## Task statement
Take the line that contains "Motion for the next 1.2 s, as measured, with" in the data below and each line after it, through the last, and repeat them unchanged.

Stored items:
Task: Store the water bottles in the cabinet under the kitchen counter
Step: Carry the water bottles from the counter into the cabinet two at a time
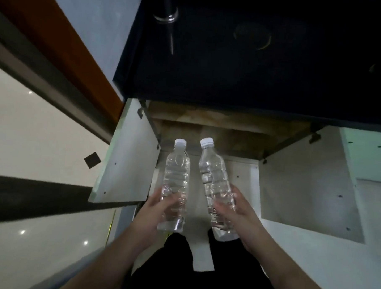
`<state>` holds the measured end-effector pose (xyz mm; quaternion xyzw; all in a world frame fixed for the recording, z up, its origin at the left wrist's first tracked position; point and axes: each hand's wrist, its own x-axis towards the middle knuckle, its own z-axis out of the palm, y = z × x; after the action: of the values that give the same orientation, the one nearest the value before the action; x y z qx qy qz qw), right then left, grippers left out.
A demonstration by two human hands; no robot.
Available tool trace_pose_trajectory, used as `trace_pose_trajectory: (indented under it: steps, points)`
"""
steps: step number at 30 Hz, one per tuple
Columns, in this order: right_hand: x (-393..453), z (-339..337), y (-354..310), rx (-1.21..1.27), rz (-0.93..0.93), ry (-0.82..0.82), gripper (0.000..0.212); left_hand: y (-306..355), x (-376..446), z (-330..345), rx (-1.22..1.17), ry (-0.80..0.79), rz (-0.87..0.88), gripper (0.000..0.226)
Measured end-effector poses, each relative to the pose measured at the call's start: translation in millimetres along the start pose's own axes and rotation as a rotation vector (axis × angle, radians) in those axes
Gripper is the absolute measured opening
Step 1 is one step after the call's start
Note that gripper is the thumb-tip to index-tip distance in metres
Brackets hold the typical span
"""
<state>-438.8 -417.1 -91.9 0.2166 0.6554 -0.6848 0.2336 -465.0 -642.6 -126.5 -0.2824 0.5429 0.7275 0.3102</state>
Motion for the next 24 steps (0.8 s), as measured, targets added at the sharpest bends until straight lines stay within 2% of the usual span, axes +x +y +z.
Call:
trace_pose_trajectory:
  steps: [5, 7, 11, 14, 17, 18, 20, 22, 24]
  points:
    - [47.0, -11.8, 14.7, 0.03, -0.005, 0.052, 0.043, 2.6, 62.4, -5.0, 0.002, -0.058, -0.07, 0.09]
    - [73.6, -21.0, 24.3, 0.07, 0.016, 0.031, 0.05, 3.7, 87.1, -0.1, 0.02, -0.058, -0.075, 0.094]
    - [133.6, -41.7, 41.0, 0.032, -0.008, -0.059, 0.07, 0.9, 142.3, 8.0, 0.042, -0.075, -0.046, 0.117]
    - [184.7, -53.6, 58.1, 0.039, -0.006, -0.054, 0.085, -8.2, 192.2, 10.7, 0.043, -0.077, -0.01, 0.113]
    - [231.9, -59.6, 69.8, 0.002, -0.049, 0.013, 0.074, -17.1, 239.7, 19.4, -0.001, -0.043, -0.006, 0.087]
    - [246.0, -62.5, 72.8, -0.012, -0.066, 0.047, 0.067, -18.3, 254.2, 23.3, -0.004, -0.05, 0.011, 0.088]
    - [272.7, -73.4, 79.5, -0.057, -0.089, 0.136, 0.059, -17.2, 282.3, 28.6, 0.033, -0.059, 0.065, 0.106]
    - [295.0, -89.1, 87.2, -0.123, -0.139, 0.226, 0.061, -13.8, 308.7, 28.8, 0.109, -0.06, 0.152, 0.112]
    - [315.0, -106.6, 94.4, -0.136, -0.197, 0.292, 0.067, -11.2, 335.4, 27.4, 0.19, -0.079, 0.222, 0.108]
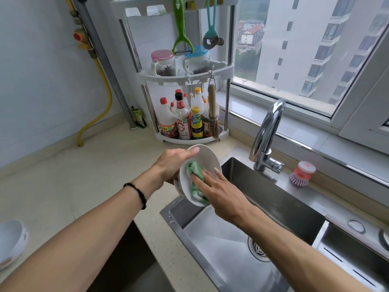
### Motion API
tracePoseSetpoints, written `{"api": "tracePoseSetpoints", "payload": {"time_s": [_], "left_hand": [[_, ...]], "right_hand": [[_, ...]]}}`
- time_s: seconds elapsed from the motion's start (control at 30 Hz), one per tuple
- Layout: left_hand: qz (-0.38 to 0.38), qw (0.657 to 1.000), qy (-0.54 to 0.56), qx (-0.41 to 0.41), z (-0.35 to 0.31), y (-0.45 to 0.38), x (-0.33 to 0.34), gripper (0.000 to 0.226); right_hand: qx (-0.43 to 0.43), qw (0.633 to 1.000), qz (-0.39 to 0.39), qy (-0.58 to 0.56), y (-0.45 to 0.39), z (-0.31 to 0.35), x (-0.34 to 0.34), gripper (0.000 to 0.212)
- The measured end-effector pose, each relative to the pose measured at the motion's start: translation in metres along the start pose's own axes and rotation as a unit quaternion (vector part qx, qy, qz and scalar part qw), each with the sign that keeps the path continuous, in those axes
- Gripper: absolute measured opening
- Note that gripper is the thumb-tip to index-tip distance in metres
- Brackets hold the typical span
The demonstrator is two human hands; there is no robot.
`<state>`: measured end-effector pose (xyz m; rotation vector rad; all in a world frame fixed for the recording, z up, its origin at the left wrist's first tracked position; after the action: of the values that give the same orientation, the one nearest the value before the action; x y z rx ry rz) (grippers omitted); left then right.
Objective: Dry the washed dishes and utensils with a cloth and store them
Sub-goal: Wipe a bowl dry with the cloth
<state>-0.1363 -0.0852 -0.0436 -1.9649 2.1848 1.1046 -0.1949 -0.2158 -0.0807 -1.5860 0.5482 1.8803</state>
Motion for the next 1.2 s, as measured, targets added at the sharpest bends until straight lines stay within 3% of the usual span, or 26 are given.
{"api": "tracePoseSetpoints", "payload": {"time_s": [0.07, 0.2, 0.33, 0.43, 0.5, 0.53, 0.6, 0.67, 0.7, 0.73, 0.8, 0.9, 0.97, 1.03, 1.2], "left_hand": [[0.012, 0.998, 0.048, -0.033, 0.003, 0.002, 0.004, 0.046], [0.056, 0.979, 0.197, -0.014, 0.021, 0.002, 0.016, 0.073], [-0.039, 0.940, 0.337, 0.026, 0.033, 0.006, 0.019, 0.047], [-0.095, 0.953, 0.281, 0.068, 0.026, 0.006, 0.014, 0.045], [-0.090, 0.963, 0.239, 0.089, 0.020, 0.004, 0.009, 0.053], [-0.083, 0.965, 0.229, 0.097, 0.017, 0.006, 0.006, 0.054], [-0.068, 0.974, 0.188, 0.106, 0.011, 0.004, -0.001, 0.059], [-0.063, 0.982, 0.133, 0.115, 0.006, 0.004, -0.005, 0.063], [-0.066, 0.983, 0.125, 0.120, 0.005, 0.005, -0.006, 0.063], [-0.078, 0.981, 0.132, 0.120, 0.003, 0.006, -0.007, 0.062], [-0.123, 0.975, 0.150, 0.108, 0.005, 0.007, -0.007, 0.059], [-0.165, 0.971, 0.145, 0.090, 0.014, 0.006, -0.008, 0.060], [-0.135, 0.978, 0.140, 0.074, 0.021, 0.001, -0.009, 0.062], [-0.083, 0.987, 0.125, 0.053, 0.027, -0.003, -0.009, 0.056], [-0.011, 0.994, 0.105, -0.025, 0.036, -0.004, -0.001, 0.048]], "right_hand": [[0.019, 1.000, -0.015, -0.007, -0.001, 0.001, -0.006, 0.081], [0.092, 0.989, -0.093, -0.075, 0.000, -0.004, -0.020, 0.067], [0.127, 0.966, -0.143, -0.174, -0.009, -0.004, -0.028, 0.074], [0.048, 0.918, -0.094, -0.382, -0.019, 0.024, -0.016, 0.067], [0.031, 0.903, -0.097, -0.418, -0.019, 0.035, -0.012, 0.051], [0.032, 0.921, -0.096, -0.377, -0.017, 0.033, -0.010, 0.045], [0.021, 0.981, -0.030, -0.190, -0.014, 0.023, -0.003, 0.050], [0.009, 0.999, 0.040, -0.024, -0.008, 0.008, 0.004, 0.067], [0.012, 0.999, 0.052, 0.006, -0.009, 0.003, 0.004, 0.073], [0.018, 0.999, 0.051, -0.003, -0.011, 0.004, 0.003, 0.077], [0.039, 0.991, 0.022, -0.129, -0.018, 0.015, 0.001, 0.083], [0.034, 0.955, -0.003, -0.294, -0.025, 0.038, 0.004, 0.085], [0.017, 0.969, 0.022, -0.244, -0.021, 0.035, 0.008, 0.072], [0.003, 0.991, 0.073, -0.111, -0.012, 0.024, 0.010, 0.069], [-0.031, 0.983, 0.118, 0.140, -0.014, -0.004, 0.002, 0.113]]}}
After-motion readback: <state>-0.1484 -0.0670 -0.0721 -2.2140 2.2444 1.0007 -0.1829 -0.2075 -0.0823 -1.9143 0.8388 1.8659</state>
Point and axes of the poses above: each hand's wrist, its own y-axis away from the middle knuckle, its own x-axis out of the palm, z = x × y, the point moved 7 cm from there along -y, towards the middle knuckle, and after that the axes turned 11 degrees about -x, right-handed, at the moved point
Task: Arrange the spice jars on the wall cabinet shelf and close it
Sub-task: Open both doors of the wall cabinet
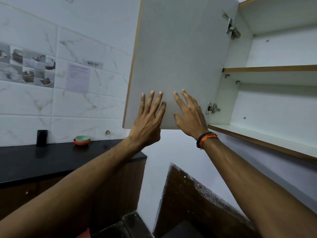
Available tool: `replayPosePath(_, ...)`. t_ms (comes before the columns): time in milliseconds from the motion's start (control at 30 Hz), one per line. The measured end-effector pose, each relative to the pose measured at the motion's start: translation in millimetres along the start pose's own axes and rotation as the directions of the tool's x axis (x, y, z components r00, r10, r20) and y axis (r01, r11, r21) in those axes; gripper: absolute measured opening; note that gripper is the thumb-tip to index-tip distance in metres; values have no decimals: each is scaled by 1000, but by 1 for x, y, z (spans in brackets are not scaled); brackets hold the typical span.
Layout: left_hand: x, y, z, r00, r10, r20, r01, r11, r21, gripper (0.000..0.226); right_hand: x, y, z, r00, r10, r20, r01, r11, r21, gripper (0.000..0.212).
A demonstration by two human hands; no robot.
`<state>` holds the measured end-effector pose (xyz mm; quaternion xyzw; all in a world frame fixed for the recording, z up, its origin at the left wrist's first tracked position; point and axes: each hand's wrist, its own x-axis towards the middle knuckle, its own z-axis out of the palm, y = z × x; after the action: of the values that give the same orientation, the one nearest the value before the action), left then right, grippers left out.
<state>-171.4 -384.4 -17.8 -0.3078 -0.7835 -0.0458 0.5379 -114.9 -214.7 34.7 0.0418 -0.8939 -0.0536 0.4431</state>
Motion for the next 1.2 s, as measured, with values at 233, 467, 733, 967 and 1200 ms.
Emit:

## Reply
Motion for the next 1.2 s, as measured, with values at 233, 467, 733, 967 and 1200 ms.
Emit:

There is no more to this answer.